Warning: Your CRM System Is Not a B-to-B Database

Posted on by Chief Marketer Staff

Having a CRM system doesn’t automatically mean you also have a marketing database. Despite what many marketers think, they are not one and the same.

Chief Marketer recently talked with John Coe, president of Sales & Marketing Institute, and Jim Wheaton, co-founder of Wheaton Group, about why it is essential for B-to-B marketers to have both a CRM system and a proper marketing database. Coe and Wheaton recently launched a new co-venture, B2BMarketing.com, specializing in business-to-business data driven marketing.

CHIEF MARKETER: What’s the danger of thinking that your CRM system is a marketing database?

JOHN COE: CRM basically grew out of salesmen wanting to put their information into a repository on their computers, and as these systems evolved, companies looked at them as a database.

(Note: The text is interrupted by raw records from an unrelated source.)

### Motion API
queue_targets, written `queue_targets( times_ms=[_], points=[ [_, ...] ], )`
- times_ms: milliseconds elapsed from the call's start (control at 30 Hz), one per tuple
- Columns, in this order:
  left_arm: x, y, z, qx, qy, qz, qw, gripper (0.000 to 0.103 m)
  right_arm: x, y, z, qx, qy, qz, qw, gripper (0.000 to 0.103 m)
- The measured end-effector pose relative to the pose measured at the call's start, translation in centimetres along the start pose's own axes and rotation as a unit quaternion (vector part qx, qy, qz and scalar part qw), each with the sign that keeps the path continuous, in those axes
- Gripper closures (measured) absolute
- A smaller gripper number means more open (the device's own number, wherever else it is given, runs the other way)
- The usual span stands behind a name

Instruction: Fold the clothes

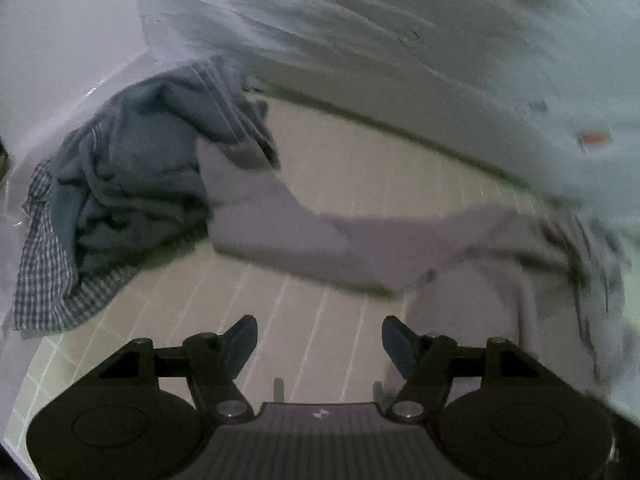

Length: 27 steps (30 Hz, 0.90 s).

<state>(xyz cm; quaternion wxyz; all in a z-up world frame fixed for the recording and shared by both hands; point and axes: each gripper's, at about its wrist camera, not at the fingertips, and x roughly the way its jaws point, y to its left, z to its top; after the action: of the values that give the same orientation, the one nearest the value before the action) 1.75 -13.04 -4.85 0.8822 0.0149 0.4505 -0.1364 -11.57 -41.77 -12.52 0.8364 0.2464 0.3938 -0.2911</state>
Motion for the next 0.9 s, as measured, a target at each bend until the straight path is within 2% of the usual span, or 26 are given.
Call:
queue_targets(
  times_ms=[100,133,167,200,233,267,433,500,600,767,900],
  points=[
    [-0.7,-0.3,-1.5,0.007,0.003,-0.006,1.0000,0.033,0.3,2.1,-0.6,-0.047,0.002,-0.020,0.999,0.027],
    [-0.9,-0.4,-1.9,0.007,0.003,-0.009,0.9999,0.033,0.3,2.6,-0.8,-0.064,0.000,-0.020,0.998,0.036],
    [-1.1,-0.5,-2.1,0.005,0.001,-0.007,1.0000,0.033,0.1,2.8,-0.9,-0.079,-0.006,-0.014,0.997,0.055],
    [-1.1,-0.7,-2.2,0.001,-0.001,-0.005,1.0000,0.033,0.0,3.0,-1.0,-0.094,-0.010,-0.008,0.995,0.066],
    [-1.2,-0.9,-2.2,-0.004,-0.004,-0.003,1.0000,0.033,-0.2,2.8,-1.0,-0.106,-0.011,0.000,0.994,0.084],
    [-1.3,-1.2,-2.3,-0.009,-0.006,-0.002,0.9999,0.033,-0.3,2.4,-0.8,-0.111,-0.009,0.011,0.994,0.088],
    [-1.8,-4.4,-3.6,-0.041,-0.005,-0.006,0.9991,0.033,-1.7,-1.0,-0.6,-0.111,-0.001,0.051,0.992,0.090],
    [-2.0,-6.8,-4.7,-0.047,0.002,-0.019,0.9987,0.033,-2.9,-3.0,-0.7,-0.137,-0.008,0.053,0.989,0.090],
    [-2.1,-10.8,-6.4,-0.039,0.012,-0.040,0.9983,0.033,-4.9,-6.6,-0.3,-0.170,-0.023,0.039,0.984,0.090],
    [-1.0,-17.7,-8.0,-0.019,0.037,-0.078,0.9961,0.033,-5.7,-13.1,1.0,-0.156,-0.002,0.040,0.987,0.090],
    [0.4,-22.5,-8.2,-0.007,0.056,-0.111,0.9922,0.033,-5.8,-15.7,0.8,-0.143,0.010,0.049,0.988,0.090]
  ],
)
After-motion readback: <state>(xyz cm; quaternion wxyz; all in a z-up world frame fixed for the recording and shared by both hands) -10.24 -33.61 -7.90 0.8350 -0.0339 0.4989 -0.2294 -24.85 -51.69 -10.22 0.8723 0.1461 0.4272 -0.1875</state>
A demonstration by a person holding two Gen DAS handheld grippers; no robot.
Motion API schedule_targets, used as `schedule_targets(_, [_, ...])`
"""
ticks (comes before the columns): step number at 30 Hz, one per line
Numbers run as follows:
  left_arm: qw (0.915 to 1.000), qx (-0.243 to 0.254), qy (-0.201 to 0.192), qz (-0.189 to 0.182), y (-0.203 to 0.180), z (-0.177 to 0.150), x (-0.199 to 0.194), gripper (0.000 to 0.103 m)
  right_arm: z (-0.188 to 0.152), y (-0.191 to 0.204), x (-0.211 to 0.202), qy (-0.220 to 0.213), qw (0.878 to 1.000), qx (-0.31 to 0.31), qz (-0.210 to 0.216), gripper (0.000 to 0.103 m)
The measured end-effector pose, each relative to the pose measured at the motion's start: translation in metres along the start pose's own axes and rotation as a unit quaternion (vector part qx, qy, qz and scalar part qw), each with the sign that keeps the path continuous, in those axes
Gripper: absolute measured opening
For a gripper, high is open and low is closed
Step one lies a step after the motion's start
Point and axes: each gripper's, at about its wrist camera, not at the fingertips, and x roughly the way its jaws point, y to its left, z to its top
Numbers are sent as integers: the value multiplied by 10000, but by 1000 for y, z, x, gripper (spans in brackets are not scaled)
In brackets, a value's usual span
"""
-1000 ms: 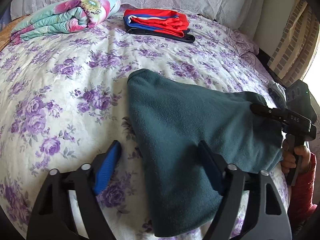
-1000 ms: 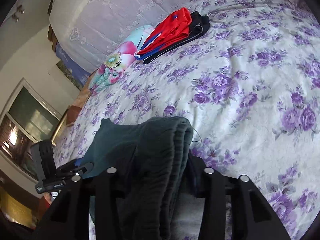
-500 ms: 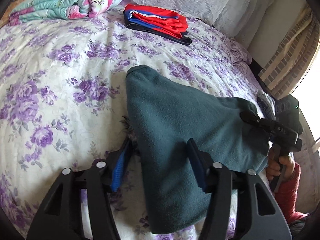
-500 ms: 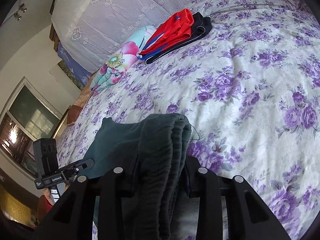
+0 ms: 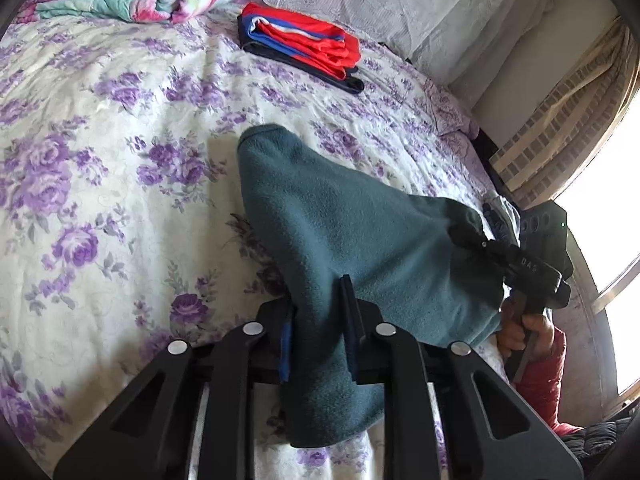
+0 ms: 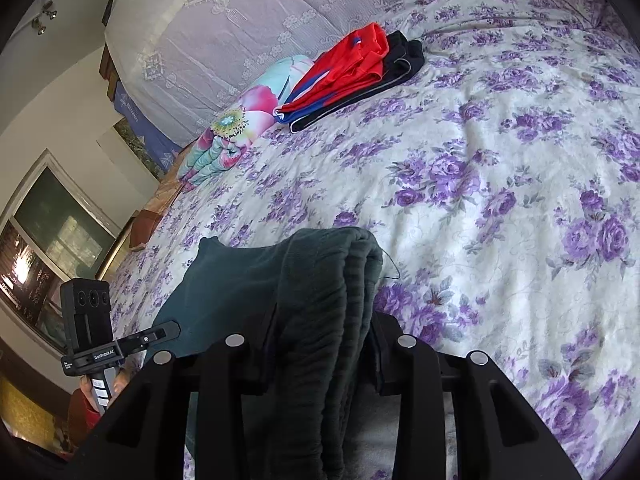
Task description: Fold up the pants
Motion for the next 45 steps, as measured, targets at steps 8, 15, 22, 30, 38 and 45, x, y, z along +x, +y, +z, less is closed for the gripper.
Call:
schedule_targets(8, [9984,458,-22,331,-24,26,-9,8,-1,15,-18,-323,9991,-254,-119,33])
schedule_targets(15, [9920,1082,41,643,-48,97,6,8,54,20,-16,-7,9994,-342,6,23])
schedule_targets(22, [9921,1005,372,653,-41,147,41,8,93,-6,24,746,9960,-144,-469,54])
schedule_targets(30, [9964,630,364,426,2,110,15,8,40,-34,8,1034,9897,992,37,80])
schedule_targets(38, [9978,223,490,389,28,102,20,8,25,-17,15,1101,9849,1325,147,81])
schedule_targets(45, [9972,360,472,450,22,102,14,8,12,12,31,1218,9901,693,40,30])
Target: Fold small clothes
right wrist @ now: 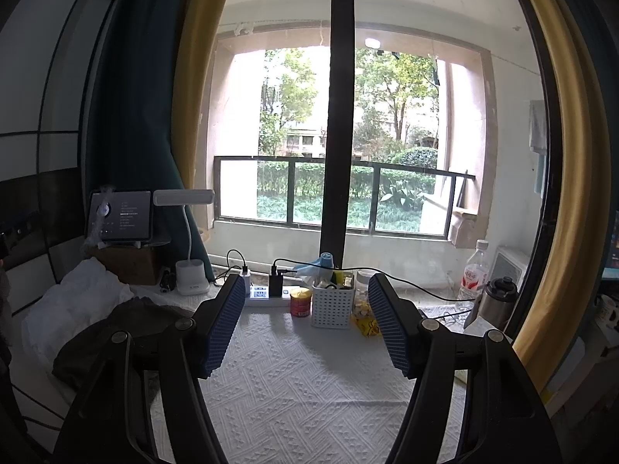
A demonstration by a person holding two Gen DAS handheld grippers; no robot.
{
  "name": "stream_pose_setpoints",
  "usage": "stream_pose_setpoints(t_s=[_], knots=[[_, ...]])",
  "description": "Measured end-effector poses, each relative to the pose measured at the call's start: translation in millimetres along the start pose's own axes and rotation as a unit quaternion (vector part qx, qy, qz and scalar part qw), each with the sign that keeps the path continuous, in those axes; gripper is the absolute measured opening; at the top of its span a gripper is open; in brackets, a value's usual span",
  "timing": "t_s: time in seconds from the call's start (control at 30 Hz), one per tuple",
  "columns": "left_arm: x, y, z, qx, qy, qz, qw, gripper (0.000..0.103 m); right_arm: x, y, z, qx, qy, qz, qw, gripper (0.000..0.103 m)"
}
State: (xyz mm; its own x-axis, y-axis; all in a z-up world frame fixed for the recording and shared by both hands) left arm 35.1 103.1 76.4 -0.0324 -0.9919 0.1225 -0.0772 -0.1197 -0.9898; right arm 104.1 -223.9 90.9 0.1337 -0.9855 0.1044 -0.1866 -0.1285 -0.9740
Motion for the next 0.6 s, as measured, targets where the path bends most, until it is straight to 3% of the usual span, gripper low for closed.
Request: stream_pose_setpoints(t_s=[0.6], knots=[[4.2, 3.2, -0.1, -0.002, -0.004, 0.002, 1.0, 0.103, -0.7, 3.2, 2.2, -0.002, 0.002, -0.001, 1.0, 0.069]])
Point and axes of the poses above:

One of the trends I’m seeing is that people are beginning to realize the CRM system is not their database. It has a lot of data in it, and it supports sales, but it’s not a full-fledged operational system.

JIM WHEATON: To have a true marketing database, you want to start at the account level, and then look at the individual site and address, and then roll that up to the organizational umbrella level. All the data and linkages have to be complete and stay accurate and sound over time, as well as back in history. Otherwise, you can’t do the analytics that are necessary.

CM: Can you give me an example of this in action?

COE: When I was with IBM, we took the approach that the marketing database should be holistic in its view of the entire market. A CRM system is only a reactional database of activities that customers have engaged in, either at a trade show or during a sales call or somewhere else in the lead generation process. But it doesn’t include the entire marketplace. At IBM we needed the entire industry described, so we imported [information], because you couldn’t really do analytics and penetration studies unless you had a full-fledged database.

WHEATON: At the Wheaton Group, we’ve been working with Excelligence Learning Corp., a growing B-to-B company that sells supplies to elementary schools and day care chains. They’ve got sales representatives, they’ve got telemarketing, they’ve got a huge catalog/ecommerce program. We’ve been able to go in and look at specialized data sources and create the skeleton of [the market] and lists of teachers at specific prospect sites. The educational B-to-B market is huge. There’s your classic application of database marketing.

COE: One client we worked with last year makes steel buildings, like airplane hangars, and has been in business almost 40 years. All they had in their CRM system was the names their salespeople called on, so they had never brought into their database the entire scope of the market. Their CRM system was reactionary, and they never had an idea of their market share and who they should be targeting.

CM: Why do you think companies chose to accept the limits of their CRM systems, and not embrace the wider scope of database marketing? And why is that finally changing?

COE: History offers a good view here. In a lot of companies people weren’t quite sure what marketing did. Salespeople slowly began implementing CRM, but the attitude was, “No, I can’t put that information into a CRM system because, if I leave the company, I don’t want them to know who I’ve been calling on.”
Marketing used to be in the basement next to the boiler room, but now maybe they’re even next to the executive suite. Thanks to trade media, live events and the Internet, companies are drowning in data and it is just too much for their CRM systems. It’s evolutionary—data sources are, quite frankly, much better than in the past.

WHEATON: People have all this great data, but they really haven’t put it all together, and they just don’t know what a true marketing database can do.

COE: Right. And no matter how good your data is, it is always in flux. You have to be vigilant in terms of your data hygiene, particularly on the contact level. People leave companies, and they shift within [their existing companies], and new data sources can keep the contact level data accurate.